El proyecto sigue a cargo del restaurador Domingo Telechea, quien asumió el compromiso desde que comenzaron a desmontar las piezas de mármol de Carrara que componen el monumento. Para montarlo nuevamente se sumaron las facultades de Ingeniería y la de Bellas Artes de la Universidad Nacional de La Plata a través de convenios firmados con Presidencia de la Nación.

Ingeniería se ocupa del refuerzo del espigón que debe soportar la base del monumento y todas las figuras que forman el conjunto. El peso total es superior a las 600 toneladas. La Facultad de Bellas Artes, por su parte, continúa con las tareas más finas de restauración de las piezas dañadas durante el desarmado. Distintas agrupaciones que defienden el patrimonio histórico, como Basta de Demoler, fueron alertando sobre las fisuras que surgieron en el proceso.

En la entrada al predio ubicado frente al Aeroparque, cerrado por un muro de chapas y maderas desde hace seis meses, hay un gran cartel pintado celeste y blanco con la imagen de una de las esculturas que forman el Monumento a Colón. "Después [de la inauguración] de Azurduy vinieron unas grúas y se nota mayor movimiento. Se escuchan ruidos y máquinas en marchas. Se ve que están laburando bastante", dice uno de los puesteros cercanos a la valla.

La entrada de toda persona ajena a la obra está prohibida. Apenas se puede observar por unas rendijas lo que sucede. En el interior, hay estructuras metálicas tubulares desparramadas entre las piezas de mármol y se ven obreros caminar por el terreno que ya perdió todo el verde. Es evidente el cambio de escena: antes del acto oficial de la presidenta Cristina Kirchner y el presidente de Bolivia, Evo Morales, el predio se veía en soledad; luego, los días previos al miércoles 15 de junio la actividad se trasladó a Costanera Norte.

Todo el procedimiento fue supervisado por el gobierno de la ciudad que cumplió esa función para garantizar que el desarme, el traslado y el montaje del Monumento a Colón se realice bajo las condiciones adecuadas.

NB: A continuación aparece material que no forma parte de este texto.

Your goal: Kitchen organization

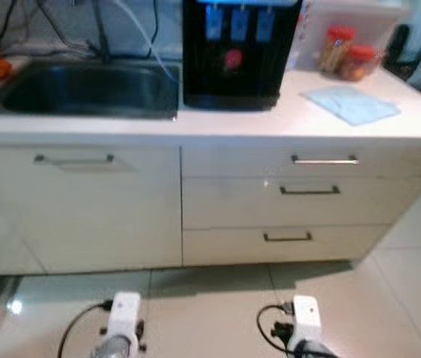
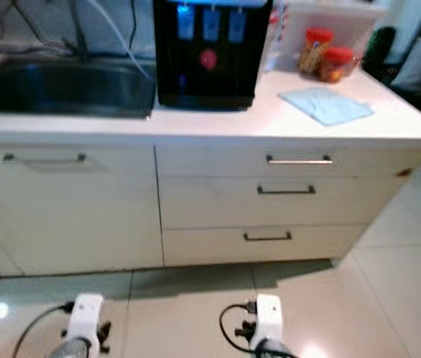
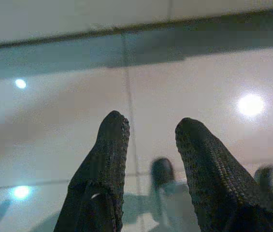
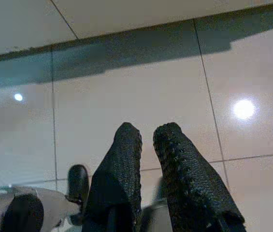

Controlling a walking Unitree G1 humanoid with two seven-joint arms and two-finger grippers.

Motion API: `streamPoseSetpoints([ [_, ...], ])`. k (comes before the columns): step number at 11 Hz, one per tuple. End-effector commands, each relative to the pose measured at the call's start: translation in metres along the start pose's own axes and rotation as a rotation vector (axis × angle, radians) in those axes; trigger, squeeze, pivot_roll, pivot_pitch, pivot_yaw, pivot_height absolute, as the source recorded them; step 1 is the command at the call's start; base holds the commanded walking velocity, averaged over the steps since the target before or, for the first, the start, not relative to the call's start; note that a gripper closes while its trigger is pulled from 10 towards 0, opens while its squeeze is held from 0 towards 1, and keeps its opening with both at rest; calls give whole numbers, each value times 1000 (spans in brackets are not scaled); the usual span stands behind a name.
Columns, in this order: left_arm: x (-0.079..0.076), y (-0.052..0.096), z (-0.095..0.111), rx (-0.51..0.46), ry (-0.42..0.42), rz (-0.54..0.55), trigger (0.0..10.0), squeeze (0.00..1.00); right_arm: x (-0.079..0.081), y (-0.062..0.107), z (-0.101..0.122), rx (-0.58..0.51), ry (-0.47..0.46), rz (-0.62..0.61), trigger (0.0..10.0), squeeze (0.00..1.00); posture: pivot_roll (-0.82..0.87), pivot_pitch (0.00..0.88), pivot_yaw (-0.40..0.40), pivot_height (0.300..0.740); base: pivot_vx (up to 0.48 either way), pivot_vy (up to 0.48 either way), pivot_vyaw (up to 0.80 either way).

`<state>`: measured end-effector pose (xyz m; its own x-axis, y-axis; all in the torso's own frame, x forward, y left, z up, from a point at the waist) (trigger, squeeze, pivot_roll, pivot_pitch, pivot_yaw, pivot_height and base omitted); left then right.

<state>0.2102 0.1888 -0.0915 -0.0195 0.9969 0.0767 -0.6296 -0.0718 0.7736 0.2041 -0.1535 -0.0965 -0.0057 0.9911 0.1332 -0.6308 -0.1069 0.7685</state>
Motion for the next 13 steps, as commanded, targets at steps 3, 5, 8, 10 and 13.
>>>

Según voceros de la administración porteña, no hubo participación en el proyecto ni en el presupuesto que implicó todo el despliegue. Desde el Ministerio de Ambiente y Espacio Público de la ciudad informaron que, cuando la escultura se encuentre montada y lista, el cuidado y mantenimiento será su responsabilidad.

Orden de presidencia

Fue Presidencia de la Nación, y no el gobierno de la ciudad, quien se hizo cargo de toda la logística y operatividad desde que Evo Morales anunció el regalo de la escultura de Juana Azurduy, valuada en un millón de dólares. En cambio, recibió el apoyo de Pro cuando en agosto del año pasado el Congreso aprobó el convenio que habían firmado los gobiernos nacional y porteño para el traslado de Colón frente al Aeroparque.

El kirchnerismo y el macrismo no sólo se pusieron de acuerdo en el Congreso, sino también en cerrar los canales de comunicación en un tema sensible para un sector de la opinión pública. Desde que se originó la polémica, a mediados de 2013, hasta hoy, la Ciudad y la Nación evitaron el tema sin dar información precisa y necesaria.

Mientras tanto, en el patio de la Casa de Gobierno, frente al ventanal del despacho presidencial, se lucen las 25 toneladas de bronce y concreto de unos 15 metros de altura que le dan forma al homenaje a la heroína del Alto Perú.

Su presentación generó gran expectativa, no sólo en la comunidad boliviana residente en el país, sino también en miles de argentinos que visitaron la escultura construida por el artista Andrés Zerneri. En cuatro días, unas 120.000 personas participaron de las actividades que formaron parte de la visita del presidente Morales. Pero el domingo 25 de junio la plaza nuevamente cerró las rejas y así continúa hasta hoy.

Aún no se sabe si la gente podrá estar cerca de Juana Azurduy o si será una obra de arte que lucirá en los jardines de plaza para regocijo de la Presidenta y su Gabinete.